Paul Cézanne: A Lightning Rod for Criticism at the Armory Show

Amid all of the shock, sensationalism and bewilderment surrounding many of the works in the 1913 Armory Show, much of the harshest criticism was levied at the paintings of Paul Cézanne, though these were also among the most influential works in the show. 

After print of Cézanne’s Les Joueur des Cartes in our Armory Show sale.

Cézanne’s role as a lynchpin in the revolution of modern art is widely recognized among art historians and critics, and is supported by his posthumous success in the art market. His painting View of the Domaine Saint-Joseph, oil, late 1880s, was the most expensive work sold at the Armory Show, fetching $6,700 (approximately $160,000 today) when it was acquired by the Metropolitan Museum of Art, New York at the urging of prominent collectors Lillie P. Bliss, Louisine Havemeyer and John Quinn.
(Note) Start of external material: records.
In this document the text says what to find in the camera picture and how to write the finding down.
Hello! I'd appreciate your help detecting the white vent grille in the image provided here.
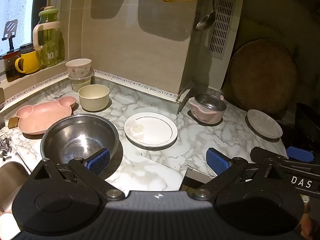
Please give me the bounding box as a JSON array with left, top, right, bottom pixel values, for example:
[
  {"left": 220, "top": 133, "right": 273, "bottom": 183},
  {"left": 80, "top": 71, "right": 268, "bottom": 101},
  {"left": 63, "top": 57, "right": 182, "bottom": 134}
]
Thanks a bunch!
[{"left": 207, "top": 0, "right": 237, "bottom": 60}]

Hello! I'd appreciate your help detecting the dark glass jar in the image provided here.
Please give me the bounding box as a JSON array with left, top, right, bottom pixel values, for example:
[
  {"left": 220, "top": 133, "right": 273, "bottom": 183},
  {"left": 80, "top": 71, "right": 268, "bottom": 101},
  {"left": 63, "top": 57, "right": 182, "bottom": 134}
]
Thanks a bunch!
[{"left": 2, "top": 50, "right": 20, "bottom": 82}]

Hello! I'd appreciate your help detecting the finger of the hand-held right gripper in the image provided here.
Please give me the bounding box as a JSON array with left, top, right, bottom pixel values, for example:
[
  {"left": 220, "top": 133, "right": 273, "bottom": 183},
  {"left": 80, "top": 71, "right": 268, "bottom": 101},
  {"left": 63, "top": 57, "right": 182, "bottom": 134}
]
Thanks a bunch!
[
  {"left": 250, "top": 147, "right": 290, "bottom": 165},
  {"left": 286, "top": 146, "right": 315, "bottom": 163}
]

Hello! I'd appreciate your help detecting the white floral bowl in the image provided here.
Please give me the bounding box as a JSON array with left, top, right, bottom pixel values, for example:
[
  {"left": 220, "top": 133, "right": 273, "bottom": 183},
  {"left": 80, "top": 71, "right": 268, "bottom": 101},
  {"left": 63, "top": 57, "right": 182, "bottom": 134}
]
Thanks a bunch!
[{"left": 65, "top": 58, "right": 92, "bottom": 78}]

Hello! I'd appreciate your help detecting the white plate with gold rim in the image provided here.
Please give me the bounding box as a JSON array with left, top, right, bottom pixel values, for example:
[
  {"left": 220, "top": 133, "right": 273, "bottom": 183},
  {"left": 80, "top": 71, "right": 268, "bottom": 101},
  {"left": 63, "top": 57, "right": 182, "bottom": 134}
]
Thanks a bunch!
[{"left": 247, "top": 109, "right": 283, "bottom": 139}]

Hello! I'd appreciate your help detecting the clear plastic container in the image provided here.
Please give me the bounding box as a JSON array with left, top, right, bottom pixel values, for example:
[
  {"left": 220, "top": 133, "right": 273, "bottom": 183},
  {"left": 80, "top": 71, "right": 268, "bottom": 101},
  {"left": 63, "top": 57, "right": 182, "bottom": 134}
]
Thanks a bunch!
[{"left": 68, "top": 71, "right": 95, "bottom": 93}]

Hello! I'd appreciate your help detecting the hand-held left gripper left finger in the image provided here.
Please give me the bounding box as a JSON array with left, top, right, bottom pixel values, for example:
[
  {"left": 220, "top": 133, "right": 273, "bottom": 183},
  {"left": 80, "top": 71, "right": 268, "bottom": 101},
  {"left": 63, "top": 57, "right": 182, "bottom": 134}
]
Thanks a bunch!
[{"left": 34, "top": 148, "right": 125, "bottom": 202}]

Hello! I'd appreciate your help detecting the pink bear-shaped plate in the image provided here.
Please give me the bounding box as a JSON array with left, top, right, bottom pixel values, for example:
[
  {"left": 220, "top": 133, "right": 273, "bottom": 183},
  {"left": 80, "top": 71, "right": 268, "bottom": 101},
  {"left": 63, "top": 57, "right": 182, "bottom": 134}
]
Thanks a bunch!
[{"left": 16, "top": 96, "right": 77, "bottom": 135}]

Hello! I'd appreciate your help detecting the pink bowl with steel liner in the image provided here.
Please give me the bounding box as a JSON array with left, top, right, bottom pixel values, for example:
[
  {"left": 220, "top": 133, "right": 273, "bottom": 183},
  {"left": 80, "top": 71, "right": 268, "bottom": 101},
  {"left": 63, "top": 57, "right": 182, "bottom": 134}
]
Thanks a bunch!
[{"left": 188, "top": 93, "right": 227, "bottom": 124}]

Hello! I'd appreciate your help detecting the steel ladle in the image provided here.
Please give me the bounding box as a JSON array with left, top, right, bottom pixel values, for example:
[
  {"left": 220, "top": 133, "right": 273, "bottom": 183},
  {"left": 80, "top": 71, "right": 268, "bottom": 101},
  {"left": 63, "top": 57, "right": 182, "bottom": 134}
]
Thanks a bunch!
[{"left": 194, "top": 0, "right": 217, "bottom": 30}]

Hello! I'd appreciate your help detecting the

And, the value of Cézanne’s paintings has endured–in 2011 a version of his Card Player, 1894-1895 sold for $268 million dollars, making it the most expensive painting ever sold. After prints of this image are included in our Armory Show at 100 auction–see lots 41 and 42.
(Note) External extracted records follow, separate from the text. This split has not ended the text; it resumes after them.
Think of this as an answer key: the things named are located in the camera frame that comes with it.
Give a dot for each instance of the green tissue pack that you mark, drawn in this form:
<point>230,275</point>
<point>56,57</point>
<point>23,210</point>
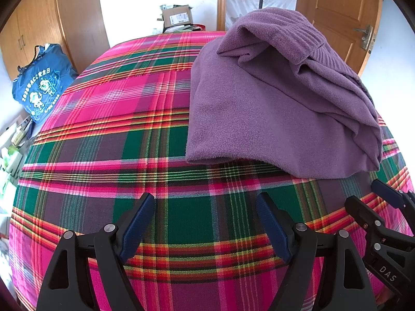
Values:
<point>9,160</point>

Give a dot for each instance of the metal door lock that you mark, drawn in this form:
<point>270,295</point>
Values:
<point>366,37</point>

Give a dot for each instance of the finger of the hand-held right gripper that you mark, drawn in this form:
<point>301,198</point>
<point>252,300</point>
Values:
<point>387,192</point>
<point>364,213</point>

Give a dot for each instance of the wooden door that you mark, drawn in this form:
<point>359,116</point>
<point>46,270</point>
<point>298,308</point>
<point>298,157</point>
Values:
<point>337,6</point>

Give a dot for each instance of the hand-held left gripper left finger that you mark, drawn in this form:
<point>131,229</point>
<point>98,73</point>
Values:
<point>139,223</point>

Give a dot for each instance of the purple fleece pants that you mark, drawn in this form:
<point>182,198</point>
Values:
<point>259,103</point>

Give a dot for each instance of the cardboard box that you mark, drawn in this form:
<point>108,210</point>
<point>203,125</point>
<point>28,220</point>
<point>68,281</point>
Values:
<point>176,15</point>

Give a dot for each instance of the plaid bed sheet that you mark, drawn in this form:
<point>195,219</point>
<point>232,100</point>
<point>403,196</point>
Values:
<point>129,103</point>

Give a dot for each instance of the blue printed bag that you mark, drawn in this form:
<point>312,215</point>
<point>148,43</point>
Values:
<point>42,81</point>

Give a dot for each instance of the wooden wardrobe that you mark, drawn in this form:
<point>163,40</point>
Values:
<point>81,6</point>

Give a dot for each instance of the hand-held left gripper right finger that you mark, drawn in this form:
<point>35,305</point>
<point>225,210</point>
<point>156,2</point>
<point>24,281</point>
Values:
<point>272,223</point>

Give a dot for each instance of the red storage bin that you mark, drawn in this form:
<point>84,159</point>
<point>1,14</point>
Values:
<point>194,27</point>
Cézanne was born in Aix-en-Provence to a wealthy banking family and was expected to attend law school, despite the artistic talent he exhibited from an early age. Encouraged by his childhood friend, the writer Émile Zola, Cézanne abandoned law to study painting. Initially influenced by Delacroix and Manet, he began to develop his Impressionist style in the early 1860s while studying with his mentor and friend Camille Pissarro, whom Cézanne credited as the true father of Impressionism. Contemporaries like Pissarro and Cassatt were early enthusiasts of Cézanne’s Impressionist paintings and influenced dealers and collectors to purchase his work–though Cassatt developed a distaste for his later work. He had strong admiration for fellow Impressionist painters, but was not satisfied with the tenets of Impressionism and instead sought to unite color and form in his work, emphasizing structure and solidity, and thereby shifting from Impressionism to Post Impressionism.
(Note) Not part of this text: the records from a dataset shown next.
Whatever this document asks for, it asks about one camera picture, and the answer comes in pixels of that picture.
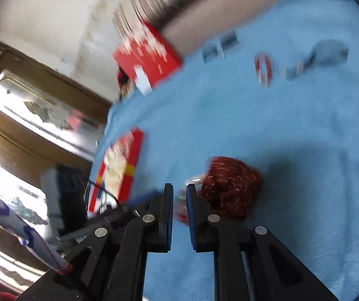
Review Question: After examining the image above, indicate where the red box with white blossoms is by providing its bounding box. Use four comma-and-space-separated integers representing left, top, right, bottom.
113, 21, 184, 89

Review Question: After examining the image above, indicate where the mauve sofa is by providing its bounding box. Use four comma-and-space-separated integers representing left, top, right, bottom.
159, 0, 312, 57

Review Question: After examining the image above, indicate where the striped floral sofa cushion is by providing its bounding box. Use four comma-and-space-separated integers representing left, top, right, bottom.
113, 0, 230, 40

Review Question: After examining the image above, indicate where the wooden door frame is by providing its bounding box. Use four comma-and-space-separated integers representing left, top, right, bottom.
0, 36, 114, 289

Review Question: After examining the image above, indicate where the red plaid scrunchie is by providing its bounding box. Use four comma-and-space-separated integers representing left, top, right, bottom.
254, 52, 276, 88

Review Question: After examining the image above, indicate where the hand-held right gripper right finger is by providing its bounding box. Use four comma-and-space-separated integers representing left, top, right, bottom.
186, 184, 338, 301

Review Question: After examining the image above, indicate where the light blue blanket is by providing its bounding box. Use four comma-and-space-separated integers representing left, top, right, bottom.
85, 0, 359, 301

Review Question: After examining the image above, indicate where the red yellow box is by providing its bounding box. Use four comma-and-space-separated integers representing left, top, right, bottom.
87, 128, 145, 217

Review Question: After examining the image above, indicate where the black hair tie gold band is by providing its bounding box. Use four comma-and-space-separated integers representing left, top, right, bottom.
279, 39, 350, 81

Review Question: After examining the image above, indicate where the navy striped ribbon hair bow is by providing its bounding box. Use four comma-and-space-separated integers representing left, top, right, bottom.
202, 29, 240, 62

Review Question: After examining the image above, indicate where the white paper tag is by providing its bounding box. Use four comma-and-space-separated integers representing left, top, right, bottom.
134, 65, 153, 97

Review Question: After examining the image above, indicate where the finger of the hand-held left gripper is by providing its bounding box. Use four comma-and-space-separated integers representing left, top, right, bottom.
126, 190, 165, 208

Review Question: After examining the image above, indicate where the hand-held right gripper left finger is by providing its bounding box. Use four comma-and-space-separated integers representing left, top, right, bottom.
19, 183, 174, 301
Les Baigneurs was among the Cézanne lithographs sold at the 1913 Armory Show

Near the end of his career, Cézanne’s work profoundly influenced Matisse and the Fauves, who would shock the art world with their first exhibition in 1905. The year after Cézanne’s death, the Salon d’Automne in Paris mounted a memorial exhibition of his work. The artists who developed Cubism were very moved by Cézanne’s use of color and planar forms. In 1908, with Cubism still in its infancy, both Picasso and Matisse referred to Cézanne as “The father of us all.”

  While the Cubists and Fauves glorified Cézanne, Armory Show critics decried Post Impressionism as a “harbinger of universal anarchy.” The Armory Show represented the first major American exhibition of the great Post Impressionist triumvirate: Cézanne, Van Gogh and Gauguin. Many American critics had heard of these artists but few had seen their works and those more familiar with the artists felt they were not well represented qualitatively. Some critics were especially severe in their treatment of Cézanne, characterizing him as a “misanthropic banker-recluse,” claiming he was a “sincere amateur,” who was “absolutely without talent and absolutely cut off from tradition.”

Despite the criticism, Cézanne’s work fared well in the Armory Show, not only in terms of sales but also his influence on American artists and collectors. There were 14 Cézanne works altogether in the Armory Show, including numerous impressions of Les Baigneurs (lot 38) listed for sale at $21 (around $500 today) and these were purchased by all of the major buyers at the show, including Bliss, Quinn, Walter C. Arensberg, Alfred Stieglitz and show organizers Walt Kuhn and Arthur B. Davies.